Britain’s economy is widely expected to fall into a recession this year under the weight of the leap in inflation and polling firm GfK’s consumer confidence index last month showed households close to their gloomiest since at least 1974.

Sterling fell slightly against the dollar and the euro immediately after the data was published.

The Bank of England has said the surge in inflation seems to be turning a corner and data published on Wednesday showed the consumer prices index fell by more than expected, although at 10.1 per cent it is more than five times the BoE’s target.

It is also much higher than growth in wages, eating into the spending power of consumers.

Energy bills for households could fall by the summer which, while still sky-high compared with their levels before Russia’s invasion of Ukraine, could alleviate the drag on demand.

But James Smith, an economist with ING, said the prospect of house price falls and higher mortgage costs risked adding to the gloom among consumers.

“Overall, we’re expecting a very mild recession through the first half of this year,” he said.

Finance minister Jeremy Hunt has ruled out another major round of support for households when he delivers an annual budget statement on March 15, and there is also likely to be more pain for borrowers from the BoE soon.

The central bank is expected by most analysts and investors to raise interest rates again, this time by a quarter of a percentage point in March. It might do the same again in May, which would take Bank Rate to 4.5 per cent, the highest since 2008.

With consumers feeling the pinch, retailers are battling to win over price-conscious shoppers.

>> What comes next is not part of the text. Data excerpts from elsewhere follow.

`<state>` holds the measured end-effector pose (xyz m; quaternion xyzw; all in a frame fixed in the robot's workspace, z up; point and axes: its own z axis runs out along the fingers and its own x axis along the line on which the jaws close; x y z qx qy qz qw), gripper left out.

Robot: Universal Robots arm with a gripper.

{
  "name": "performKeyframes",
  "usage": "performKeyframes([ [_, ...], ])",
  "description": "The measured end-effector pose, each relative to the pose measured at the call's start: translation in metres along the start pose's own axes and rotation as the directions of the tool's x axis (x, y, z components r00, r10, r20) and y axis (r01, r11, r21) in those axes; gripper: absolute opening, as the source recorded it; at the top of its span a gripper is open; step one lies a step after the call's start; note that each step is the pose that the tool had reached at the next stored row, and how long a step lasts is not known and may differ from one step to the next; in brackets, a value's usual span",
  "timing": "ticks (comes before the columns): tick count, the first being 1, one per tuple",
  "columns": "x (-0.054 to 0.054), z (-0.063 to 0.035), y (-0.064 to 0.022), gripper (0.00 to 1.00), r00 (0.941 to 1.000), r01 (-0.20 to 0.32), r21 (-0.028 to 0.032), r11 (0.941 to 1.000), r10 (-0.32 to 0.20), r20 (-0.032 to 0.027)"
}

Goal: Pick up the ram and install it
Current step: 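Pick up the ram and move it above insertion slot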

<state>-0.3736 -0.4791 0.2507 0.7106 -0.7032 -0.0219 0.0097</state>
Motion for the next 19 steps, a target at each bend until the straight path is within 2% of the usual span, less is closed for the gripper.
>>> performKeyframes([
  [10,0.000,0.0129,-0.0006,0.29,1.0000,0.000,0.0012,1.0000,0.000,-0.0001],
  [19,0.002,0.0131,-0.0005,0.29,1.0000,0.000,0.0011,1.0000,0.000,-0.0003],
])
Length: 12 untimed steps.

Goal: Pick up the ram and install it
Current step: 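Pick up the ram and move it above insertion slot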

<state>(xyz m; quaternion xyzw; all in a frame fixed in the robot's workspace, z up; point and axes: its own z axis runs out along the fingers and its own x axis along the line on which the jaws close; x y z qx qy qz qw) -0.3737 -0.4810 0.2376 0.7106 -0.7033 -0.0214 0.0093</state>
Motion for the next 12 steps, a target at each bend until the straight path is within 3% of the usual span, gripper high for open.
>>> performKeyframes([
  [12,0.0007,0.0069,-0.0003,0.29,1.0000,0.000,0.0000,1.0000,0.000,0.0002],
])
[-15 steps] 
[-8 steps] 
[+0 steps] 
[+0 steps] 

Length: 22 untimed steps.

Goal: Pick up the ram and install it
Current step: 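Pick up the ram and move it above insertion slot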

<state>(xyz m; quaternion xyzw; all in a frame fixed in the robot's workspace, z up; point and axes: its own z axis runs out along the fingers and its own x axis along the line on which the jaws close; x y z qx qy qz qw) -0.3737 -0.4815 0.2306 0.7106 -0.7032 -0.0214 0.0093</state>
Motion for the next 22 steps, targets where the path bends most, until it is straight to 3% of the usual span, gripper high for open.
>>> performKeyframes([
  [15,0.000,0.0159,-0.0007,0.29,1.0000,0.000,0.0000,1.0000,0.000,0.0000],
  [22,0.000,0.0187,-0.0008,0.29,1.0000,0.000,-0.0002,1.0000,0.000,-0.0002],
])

Recent industry data has shown particularly strong performances from German-owned discounters Aldi and Lidl as shoppers seek to offset grocery inflation, which hit a record 16.7 per cent in the four weeks to Jan.22.

The British arm of Aldi said this week it would hire more than 6,000 workers.

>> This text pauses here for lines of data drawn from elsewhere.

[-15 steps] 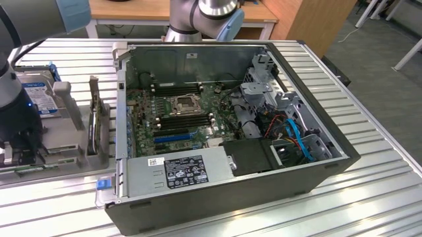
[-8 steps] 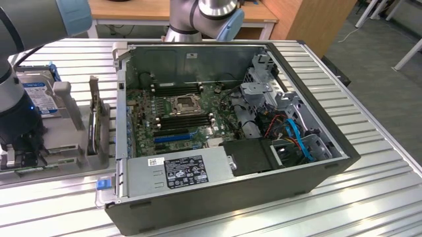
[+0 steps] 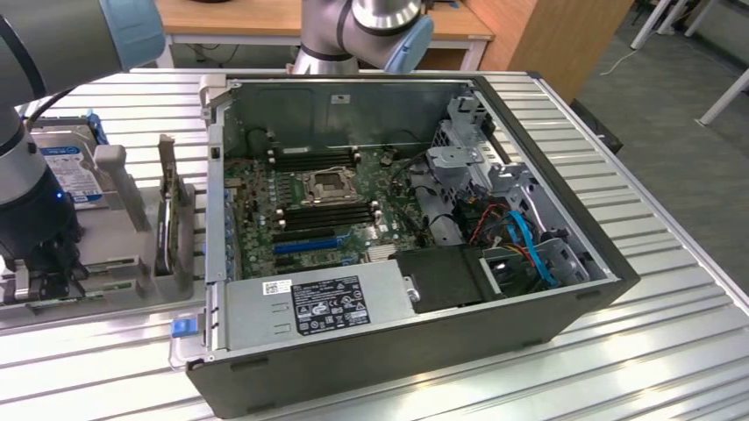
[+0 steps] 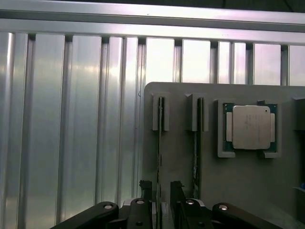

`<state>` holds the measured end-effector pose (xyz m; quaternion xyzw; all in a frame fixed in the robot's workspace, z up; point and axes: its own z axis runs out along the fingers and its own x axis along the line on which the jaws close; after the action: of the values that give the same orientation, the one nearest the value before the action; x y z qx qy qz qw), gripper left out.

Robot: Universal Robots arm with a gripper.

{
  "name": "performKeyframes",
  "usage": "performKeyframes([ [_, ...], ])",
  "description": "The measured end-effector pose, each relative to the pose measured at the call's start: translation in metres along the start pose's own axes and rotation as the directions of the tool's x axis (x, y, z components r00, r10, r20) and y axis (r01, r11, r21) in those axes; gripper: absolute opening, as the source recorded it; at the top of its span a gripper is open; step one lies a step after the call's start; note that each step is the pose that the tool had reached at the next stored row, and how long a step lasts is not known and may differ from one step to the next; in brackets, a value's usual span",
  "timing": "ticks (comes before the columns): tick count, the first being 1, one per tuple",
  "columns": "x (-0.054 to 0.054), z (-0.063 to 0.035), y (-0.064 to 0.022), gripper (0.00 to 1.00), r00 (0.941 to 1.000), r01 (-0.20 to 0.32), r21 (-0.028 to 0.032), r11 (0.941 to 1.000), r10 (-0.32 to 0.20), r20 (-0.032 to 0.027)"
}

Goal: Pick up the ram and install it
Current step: 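Pick up the ram and move it above insertion slot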

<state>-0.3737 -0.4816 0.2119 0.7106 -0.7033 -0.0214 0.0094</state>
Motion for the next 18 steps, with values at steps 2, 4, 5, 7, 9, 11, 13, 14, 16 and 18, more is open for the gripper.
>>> performKeyframes([
  [2,0.0000,0.0001,0.0000,0.29,1.0000,0.000,0.0002,1.0000,0.000,0.0001],
  [4,-0.0001,0.0004,-0.0005,0.29,1.0000,0.000,0.0006,1.0000,0.000,0.0006],
  [5,0.0000,0.0004,-0.0009,0.29,1.0000,0.000,0.0005,1.0000,0.000,0.0009],
  [7,0.0000,0.0001,-0.0017,0.29,1.0000,0.000,0.0003,1.0000,0.000,0.0018],
  [9,0.0001,0.0001,-0.0026,0.29,1.0000,0.000,0.0003,1.0000,0.000,0.0031],
  [11,0.0001,0.0001,-0.0037,0.29,1.0000,0.000,0.0003,1.0000,0.000,0.0046],
  [13,0.0001,0.0001,-0.0039,0.29,1.0000,0.000,0.0003,1.0000,0.000,0.0055],
  [14,0.0001,0.0001,-0.0039,0.29,1.0000,0.000,0.0003,1.0000,0.000,0.0056],
  [16,0.0001,0.0002,-0.0040,0.29,1.0000,0.000,0.0003,1.0000,0.000,0.0058],
  [18,0.0001,0.0012,-0.0042,0.29,1.0000,0.000,0.0004,1.0000,0.000,0.0058],
])
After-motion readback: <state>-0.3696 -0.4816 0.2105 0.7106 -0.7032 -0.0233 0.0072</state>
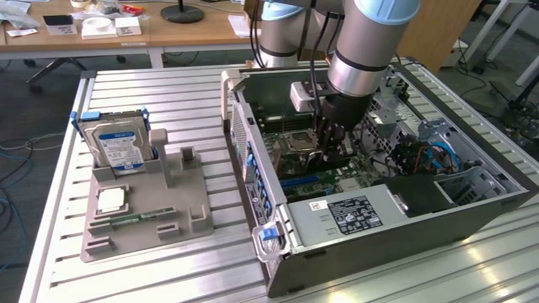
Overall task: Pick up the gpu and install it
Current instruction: 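Insert the gpu into the slot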
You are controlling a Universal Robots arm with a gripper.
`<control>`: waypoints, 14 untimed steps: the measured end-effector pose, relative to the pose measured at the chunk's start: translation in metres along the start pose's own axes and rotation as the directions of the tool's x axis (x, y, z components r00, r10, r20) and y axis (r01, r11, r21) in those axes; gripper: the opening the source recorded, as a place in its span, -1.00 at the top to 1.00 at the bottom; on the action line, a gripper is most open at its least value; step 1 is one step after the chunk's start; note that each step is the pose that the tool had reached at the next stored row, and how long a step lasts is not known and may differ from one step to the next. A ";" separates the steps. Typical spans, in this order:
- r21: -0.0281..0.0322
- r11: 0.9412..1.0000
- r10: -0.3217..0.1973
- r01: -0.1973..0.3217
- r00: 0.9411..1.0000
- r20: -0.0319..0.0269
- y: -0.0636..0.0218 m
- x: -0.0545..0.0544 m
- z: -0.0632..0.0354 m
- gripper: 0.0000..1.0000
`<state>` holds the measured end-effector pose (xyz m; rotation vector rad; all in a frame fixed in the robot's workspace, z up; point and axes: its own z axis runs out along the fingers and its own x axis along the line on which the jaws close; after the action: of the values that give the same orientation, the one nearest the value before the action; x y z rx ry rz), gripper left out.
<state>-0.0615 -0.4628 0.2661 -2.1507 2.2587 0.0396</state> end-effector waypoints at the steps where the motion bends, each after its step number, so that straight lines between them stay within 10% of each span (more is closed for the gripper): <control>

Meanwhile British consumer price inflation fell by more than expected to 10.1 per cent in January from December’s 10.5 per cent and there were also drops in underlying measures of price growth that are being closely watched by the Bank of England, official data showed.

Economists polled by Reuters had forecast that the annual CPI rate would drop to 10.3 per cent in January, moving further away from October’s 41-year high of 11.1 per cent but still eating into the living standards of households.

Earlier this month the Bank of England (BoE) said it saw signs that the surge in consumer prices had turned a corner and it suggested it was close to ending its run of interest rate hikes.

Investors expect another increase in borrowing costs next month by the BoE but Wednesday’s data may add to the sense that a peak in Bank Rate is not far off.

Prices of services, which are also in the BoE’s spotlight, slowed their rise in January, up by an annual 6.0 per cent compared with 6.8 per cent in December. “While any fall in inflation is welcome, the fight is far from over,” finance minister Jeremy Hunt said.